#### Task
Copy out exactly the lines that begin with the one containing "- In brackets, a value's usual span" and continue until the last line of the material.

#### Available data
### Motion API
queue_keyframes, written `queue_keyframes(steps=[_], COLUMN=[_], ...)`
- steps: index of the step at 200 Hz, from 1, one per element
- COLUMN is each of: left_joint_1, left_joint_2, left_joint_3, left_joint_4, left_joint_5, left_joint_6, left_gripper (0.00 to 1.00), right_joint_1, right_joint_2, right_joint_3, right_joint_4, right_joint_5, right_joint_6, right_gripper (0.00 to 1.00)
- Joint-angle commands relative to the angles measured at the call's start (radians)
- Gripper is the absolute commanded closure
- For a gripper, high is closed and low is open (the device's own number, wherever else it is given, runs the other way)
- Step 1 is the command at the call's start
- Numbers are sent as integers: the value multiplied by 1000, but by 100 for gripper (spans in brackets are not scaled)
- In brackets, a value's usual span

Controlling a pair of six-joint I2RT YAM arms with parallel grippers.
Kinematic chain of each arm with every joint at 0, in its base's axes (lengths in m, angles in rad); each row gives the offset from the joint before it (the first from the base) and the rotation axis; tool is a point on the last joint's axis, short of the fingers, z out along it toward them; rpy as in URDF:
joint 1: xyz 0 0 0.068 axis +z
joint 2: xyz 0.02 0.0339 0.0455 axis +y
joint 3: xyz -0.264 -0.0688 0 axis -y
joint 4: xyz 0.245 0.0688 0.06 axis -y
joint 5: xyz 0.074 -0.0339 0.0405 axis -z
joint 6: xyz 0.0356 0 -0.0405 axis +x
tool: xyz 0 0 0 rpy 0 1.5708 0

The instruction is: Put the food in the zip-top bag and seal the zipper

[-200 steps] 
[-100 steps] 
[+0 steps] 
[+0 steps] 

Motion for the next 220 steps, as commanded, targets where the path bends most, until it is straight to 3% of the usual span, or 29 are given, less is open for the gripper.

#### Task result
- In brackets, a value's usual span

Controlling a pair of six-joint I2RT YAM arms with parallel grippers.
Kinematic chain of each arm with every joint at 0, in its base's axes (lengths in m, angles in rad); each row gives the offset from the joint before it (the first from the base) and the rotation axis; tool is a point on the last joint's axis, short of the fingers, z out along it toward them; rpy as in URDF:
joint 1: xyz 0 0 0.068 axis +z
joint 2: xyz 0.02 0.0339 0.0455 axis +y
joint 3: xyz -0.264 -0.0688 0 axis -y
joint 4: xyz 0.245 0.0688 0.06 axis -y
joint 5: xyz 0.074 -0.0339 0.0405 axis -z
joint 6: xyz 0.0356 0 -0.0405 axis +x
tool: xyz 0 0 0 rpy 0 1.5708 0

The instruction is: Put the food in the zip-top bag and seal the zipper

[-200 steps] 
[-100 steps] 
[+0 steps] 
[+0 steps] 

Motion for the next 220 steps, as commanded, targets where the path bends most, until it is straight to 3% of the usual span, or 29 are given, less is open for the gripper.

This response is complete, and nothing else is pending.